- Church: Roman Catholic Church
- Province: Immediately subject to the Holy See
- Diocese: Diocese of Laghouat
- Appointed: 16 March 2017
- Predecessor: Claude Rault
- Successor: Diego Sarrió Cucarella
- Other post: Superior Provincial for North Africa (2015 to present)

Orders
- Ordination: December 1991 (deacon) 4 July 1992 (priest)
- Consecration: 20 May 2017 by Michael L. Fitzgerald

Personal details
- Born: John Gordon MacWilliam 20 November 1948 (age 77)
- Denomination: Roman Catholicism
- Alma mater: Pontifical Institute of Arab and Islamic Studies

= John MacWilliam =

John Gordon MacWilliam, M. Afr. (born 20 November 1948) is a British Roman Catholic bishop and former soldier. From 2017 to 2025, he was the Bishop of Laghouat in Algeria. From 1968 to 1984, he was an officer of the Queen's Regiment in the British Army. After leaving the military, he joined the White Fathers, making his vows in 1991 and being ordained priest in 1992. After studying in London and in Rome, he ministered in Algeria and in Tunisia. In 2015, he was appointed Superior Provincial of the White Fathers for North Africa.

==Early life and education==
MacWilliam was born on 20 November 1948 in Wimbledon, London, England. He was educated at a Catholic school (Worth School) and at a number of military schools due to his father's military career.

==Career==
===Military career===
MacWilliam underwent officer training at the Royal Military Academy Sandhurst. On 20 December 1968, he was commissioned into the Queen's Regiment, British Army, as a second lieutenant. He was promoted to lieutenant on 20 June 1970, and to captain on 20 December 1974.
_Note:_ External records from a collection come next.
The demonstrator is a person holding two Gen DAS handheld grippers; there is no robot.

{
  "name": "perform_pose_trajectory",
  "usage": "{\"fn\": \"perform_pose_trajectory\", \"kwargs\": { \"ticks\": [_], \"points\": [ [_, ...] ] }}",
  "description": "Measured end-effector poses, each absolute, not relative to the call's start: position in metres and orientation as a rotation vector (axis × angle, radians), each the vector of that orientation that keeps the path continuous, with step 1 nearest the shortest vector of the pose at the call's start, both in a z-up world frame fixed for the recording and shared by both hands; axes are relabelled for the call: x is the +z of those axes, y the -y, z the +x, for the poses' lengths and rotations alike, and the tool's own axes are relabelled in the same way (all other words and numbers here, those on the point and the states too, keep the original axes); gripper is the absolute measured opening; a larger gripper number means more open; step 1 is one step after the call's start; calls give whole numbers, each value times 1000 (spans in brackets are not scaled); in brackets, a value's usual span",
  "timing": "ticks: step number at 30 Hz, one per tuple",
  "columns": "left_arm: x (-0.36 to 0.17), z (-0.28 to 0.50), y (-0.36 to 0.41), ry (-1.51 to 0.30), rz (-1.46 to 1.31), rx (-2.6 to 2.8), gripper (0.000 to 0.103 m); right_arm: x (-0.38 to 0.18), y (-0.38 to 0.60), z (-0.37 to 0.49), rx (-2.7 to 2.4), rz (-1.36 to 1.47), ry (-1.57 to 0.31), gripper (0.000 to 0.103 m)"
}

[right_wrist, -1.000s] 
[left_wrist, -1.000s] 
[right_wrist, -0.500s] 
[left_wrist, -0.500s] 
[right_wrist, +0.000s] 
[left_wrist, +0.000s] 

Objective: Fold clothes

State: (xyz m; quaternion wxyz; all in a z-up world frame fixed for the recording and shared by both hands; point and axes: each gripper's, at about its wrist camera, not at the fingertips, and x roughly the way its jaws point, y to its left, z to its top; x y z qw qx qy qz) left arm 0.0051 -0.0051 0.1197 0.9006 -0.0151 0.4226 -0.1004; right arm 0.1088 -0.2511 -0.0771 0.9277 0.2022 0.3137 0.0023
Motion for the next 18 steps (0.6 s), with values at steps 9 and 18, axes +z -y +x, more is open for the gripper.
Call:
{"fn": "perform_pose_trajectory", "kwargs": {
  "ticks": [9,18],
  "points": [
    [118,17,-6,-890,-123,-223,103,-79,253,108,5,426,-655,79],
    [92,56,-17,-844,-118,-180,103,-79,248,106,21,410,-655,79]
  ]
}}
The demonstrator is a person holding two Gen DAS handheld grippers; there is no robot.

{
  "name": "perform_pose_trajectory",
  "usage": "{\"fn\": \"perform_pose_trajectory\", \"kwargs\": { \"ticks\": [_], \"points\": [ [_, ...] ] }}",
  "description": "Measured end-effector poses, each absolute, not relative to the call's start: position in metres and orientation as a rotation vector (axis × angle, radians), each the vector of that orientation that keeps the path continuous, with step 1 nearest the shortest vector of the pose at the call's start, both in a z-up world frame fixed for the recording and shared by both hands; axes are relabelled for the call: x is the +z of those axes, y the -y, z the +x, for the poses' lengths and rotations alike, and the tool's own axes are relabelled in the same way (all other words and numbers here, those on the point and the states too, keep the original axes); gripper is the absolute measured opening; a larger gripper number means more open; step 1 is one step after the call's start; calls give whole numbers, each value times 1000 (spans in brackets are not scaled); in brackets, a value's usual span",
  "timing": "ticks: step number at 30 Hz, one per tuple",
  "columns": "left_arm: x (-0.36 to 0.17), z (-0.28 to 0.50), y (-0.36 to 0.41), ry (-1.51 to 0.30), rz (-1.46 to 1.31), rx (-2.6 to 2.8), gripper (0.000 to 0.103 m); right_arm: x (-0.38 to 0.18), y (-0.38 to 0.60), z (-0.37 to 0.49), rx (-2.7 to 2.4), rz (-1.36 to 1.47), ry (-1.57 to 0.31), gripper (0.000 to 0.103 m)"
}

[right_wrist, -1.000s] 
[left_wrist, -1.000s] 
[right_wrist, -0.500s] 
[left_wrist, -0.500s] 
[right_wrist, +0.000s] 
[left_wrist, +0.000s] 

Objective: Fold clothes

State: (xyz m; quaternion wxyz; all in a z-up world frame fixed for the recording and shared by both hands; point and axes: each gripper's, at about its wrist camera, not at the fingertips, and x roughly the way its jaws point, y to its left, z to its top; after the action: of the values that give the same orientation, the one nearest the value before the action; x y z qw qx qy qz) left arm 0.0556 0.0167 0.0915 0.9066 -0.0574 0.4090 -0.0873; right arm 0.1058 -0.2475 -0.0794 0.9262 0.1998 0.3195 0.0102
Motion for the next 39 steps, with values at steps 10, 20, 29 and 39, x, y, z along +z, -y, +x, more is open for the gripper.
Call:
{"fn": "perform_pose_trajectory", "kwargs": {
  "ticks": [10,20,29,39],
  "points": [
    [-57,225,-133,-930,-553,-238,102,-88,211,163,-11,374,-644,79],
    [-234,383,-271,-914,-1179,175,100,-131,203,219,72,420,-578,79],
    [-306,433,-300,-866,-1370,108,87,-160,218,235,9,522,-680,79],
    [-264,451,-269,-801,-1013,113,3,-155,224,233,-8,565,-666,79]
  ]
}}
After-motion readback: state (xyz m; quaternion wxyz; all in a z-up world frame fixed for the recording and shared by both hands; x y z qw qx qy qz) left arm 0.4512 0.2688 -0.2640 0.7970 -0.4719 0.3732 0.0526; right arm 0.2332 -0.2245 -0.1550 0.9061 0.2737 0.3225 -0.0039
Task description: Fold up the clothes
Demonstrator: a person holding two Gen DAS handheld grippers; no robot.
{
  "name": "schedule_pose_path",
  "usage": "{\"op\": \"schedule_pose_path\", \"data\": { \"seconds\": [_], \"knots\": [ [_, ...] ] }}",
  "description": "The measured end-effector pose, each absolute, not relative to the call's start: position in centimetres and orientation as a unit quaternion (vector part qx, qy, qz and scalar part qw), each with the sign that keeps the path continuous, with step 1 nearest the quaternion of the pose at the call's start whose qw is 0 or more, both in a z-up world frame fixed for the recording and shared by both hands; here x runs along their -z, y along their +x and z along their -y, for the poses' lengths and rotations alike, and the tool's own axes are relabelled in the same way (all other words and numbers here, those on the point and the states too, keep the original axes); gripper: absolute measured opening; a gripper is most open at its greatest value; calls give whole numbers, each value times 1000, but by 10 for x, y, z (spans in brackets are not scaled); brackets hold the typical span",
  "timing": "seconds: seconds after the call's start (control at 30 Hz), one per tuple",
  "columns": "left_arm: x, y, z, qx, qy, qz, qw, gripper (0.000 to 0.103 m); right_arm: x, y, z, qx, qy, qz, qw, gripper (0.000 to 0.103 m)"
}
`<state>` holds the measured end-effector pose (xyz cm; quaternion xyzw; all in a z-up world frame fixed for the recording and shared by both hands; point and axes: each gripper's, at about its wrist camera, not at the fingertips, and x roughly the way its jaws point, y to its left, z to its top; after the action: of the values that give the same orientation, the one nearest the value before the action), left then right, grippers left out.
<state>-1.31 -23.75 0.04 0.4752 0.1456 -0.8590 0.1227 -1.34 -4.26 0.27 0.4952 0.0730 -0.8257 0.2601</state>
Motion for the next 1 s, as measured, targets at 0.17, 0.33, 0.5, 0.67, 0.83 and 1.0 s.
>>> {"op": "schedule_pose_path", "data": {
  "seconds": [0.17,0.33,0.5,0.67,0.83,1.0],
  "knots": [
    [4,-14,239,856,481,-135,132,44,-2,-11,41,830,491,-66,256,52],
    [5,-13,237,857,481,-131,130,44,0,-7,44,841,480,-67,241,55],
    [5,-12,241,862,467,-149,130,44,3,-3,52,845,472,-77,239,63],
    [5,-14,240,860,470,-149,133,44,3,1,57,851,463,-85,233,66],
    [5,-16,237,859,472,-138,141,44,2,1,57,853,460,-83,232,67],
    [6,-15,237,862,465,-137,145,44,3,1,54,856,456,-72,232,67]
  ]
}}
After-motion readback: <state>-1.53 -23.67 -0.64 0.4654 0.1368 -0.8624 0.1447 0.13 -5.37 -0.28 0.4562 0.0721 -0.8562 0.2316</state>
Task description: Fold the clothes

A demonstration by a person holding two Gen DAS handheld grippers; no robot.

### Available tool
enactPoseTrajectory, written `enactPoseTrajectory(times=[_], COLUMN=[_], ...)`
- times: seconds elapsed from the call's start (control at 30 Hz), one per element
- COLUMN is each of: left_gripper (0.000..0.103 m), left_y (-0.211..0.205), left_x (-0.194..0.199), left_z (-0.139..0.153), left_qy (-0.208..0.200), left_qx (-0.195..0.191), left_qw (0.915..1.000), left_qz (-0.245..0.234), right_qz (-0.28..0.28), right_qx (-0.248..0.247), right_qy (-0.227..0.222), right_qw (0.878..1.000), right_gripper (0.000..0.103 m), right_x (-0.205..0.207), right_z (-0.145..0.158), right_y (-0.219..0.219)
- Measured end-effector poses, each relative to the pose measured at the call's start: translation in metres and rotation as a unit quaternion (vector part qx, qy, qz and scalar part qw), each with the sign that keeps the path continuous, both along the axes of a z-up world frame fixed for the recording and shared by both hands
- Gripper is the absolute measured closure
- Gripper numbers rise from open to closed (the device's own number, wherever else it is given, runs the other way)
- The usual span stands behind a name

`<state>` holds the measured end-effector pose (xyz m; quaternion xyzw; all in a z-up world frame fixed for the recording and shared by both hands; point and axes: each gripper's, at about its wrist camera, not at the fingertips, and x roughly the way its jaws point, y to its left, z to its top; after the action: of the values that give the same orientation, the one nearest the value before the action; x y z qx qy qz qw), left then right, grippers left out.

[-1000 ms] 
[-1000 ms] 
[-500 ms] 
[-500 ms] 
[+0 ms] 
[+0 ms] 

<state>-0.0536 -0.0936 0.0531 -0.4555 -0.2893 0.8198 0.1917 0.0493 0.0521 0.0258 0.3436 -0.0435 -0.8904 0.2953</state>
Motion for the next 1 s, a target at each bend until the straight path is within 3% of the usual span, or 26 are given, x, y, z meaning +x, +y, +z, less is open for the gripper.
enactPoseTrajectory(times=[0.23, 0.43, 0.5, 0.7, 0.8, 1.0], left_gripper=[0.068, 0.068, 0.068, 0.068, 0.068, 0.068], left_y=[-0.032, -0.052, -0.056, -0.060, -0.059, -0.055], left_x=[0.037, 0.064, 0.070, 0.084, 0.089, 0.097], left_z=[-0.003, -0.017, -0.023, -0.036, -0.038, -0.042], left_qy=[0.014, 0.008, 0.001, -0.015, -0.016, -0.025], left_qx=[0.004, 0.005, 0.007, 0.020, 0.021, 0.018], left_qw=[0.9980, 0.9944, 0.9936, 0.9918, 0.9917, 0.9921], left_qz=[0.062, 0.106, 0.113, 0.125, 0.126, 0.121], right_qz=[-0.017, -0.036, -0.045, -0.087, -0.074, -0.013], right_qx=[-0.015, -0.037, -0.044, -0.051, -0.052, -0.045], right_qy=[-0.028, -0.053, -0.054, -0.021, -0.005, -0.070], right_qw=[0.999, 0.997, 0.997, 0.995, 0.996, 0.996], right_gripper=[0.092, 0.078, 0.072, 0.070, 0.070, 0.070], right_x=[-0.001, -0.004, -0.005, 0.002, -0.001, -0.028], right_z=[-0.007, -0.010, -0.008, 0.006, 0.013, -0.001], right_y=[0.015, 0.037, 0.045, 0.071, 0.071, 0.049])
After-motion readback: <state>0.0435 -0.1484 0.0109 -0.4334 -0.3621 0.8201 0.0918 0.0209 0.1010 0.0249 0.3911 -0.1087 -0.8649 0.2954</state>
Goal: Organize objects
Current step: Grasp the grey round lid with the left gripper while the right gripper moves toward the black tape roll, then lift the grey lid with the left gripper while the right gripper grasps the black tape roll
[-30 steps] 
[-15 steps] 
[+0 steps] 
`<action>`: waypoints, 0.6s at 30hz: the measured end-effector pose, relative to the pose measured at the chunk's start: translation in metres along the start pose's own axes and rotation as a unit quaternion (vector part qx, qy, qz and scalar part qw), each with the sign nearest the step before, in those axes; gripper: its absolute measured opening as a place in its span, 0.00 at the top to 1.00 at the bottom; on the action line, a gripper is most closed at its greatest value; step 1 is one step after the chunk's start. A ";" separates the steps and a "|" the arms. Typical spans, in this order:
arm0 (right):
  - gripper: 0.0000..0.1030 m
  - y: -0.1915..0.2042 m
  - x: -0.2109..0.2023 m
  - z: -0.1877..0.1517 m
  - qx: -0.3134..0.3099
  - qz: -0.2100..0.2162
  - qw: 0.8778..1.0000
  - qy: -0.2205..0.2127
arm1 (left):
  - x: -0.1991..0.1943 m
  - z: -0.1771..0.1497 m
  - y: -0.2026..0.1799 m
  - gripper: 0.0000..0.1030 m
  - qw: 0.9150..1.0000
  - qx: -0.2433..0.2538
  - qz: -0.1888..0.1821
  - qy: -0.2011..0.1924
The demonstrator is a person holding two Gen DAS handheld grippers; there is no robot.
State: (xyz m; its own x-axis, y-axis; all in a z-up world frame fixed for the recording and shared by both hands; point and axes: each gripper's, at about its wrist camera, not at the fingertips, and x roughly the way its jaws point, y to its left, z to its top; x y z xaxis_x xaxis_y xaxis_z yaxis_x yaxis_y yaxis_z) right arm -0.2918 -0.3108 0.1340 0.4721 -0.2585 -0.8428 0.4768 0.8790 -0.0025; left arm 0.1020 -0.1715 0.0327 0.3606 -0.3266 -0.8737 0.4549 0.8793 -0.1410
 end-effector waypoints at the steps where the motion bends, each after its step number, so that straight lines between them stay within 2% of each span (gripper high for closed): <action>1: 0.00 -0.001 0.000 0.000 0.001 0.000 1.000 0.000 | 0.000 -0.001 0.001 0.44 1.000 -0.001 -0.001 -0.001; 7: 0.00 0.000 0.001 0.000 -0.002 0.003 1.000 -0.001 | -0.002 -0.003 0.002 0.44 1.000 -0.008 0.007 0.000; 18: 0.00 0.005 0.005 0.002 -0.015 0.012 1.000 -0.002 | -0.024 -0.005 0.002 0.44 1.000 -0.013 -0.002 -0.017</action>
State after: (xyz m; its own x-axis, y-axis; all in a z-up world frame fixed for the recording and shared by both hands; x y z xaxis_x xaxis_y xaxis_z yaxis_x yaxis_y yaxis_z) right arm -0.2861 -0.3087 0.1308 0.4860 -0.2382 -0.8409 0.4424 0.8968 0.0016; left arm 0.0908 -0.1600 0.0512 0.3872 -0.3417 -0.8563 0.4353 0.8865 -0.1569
Having attended the Staff College, Camberley, he was promoted to major on 30 September 1981. He retired from the British Army on 21 August 1984. He had seen active service in Northern Ireland during The Troubles, and in Oman.

===Ecclesiastical career===
Having left the British Army, MacWilliam joined the Missionaries of Africa, a Roman Catholic society of apostolic life, who are also known as the White Fathers. From 1984 to 1986, he studied philosophy at Society's Missionary Institute in London. He spent 1986 and 1987 in Fribourg, Switzerland, and then spent two years training in the Maghreb. From 1989 to 1992, he studied theology in London.

In December 1991, MacWilliam made his vows thereby becoming a professed member of the Missionaries of Africa (M. Afr.). He was ordained as a deacon in December 1991 and as a priest on 4 July 1992. He then continued his studies, studying Islam at the Pontifical Institute of Arab and Islamic Studies in Rome between 1992 and 1995.

In 1994, four members of the White Father mission in Tizi Ouzou, Algeria, were murdered in their home. In 1995, MacWilliam volunteered to go to Algeria to re-open the mission in Tizi Ouzou. He served in Algeria between 1995 and 2008, during which violence against Christians increased and the Civil War was fought. He then worked in Tunisia. He has served as Superior Provincial for North Africa (covering Algeria and Tunisia) since 2015.

====Episcopal ministry====
On 16 March 2017, it was announced by the Holy See, that MacWilliam would be the next Bishop of Laghouat in succession to Claude Rault. He was consecrated a bishop on 20 May 2017 at Worth Abbey. The principal consecrator was Michael L. Fitzgerald, and the principal co-consecrators were Rault and Ilario Antoniazzi. He was succeeded in 2025 by fellow Missionary of Africa Diego Sarrió Cucarella.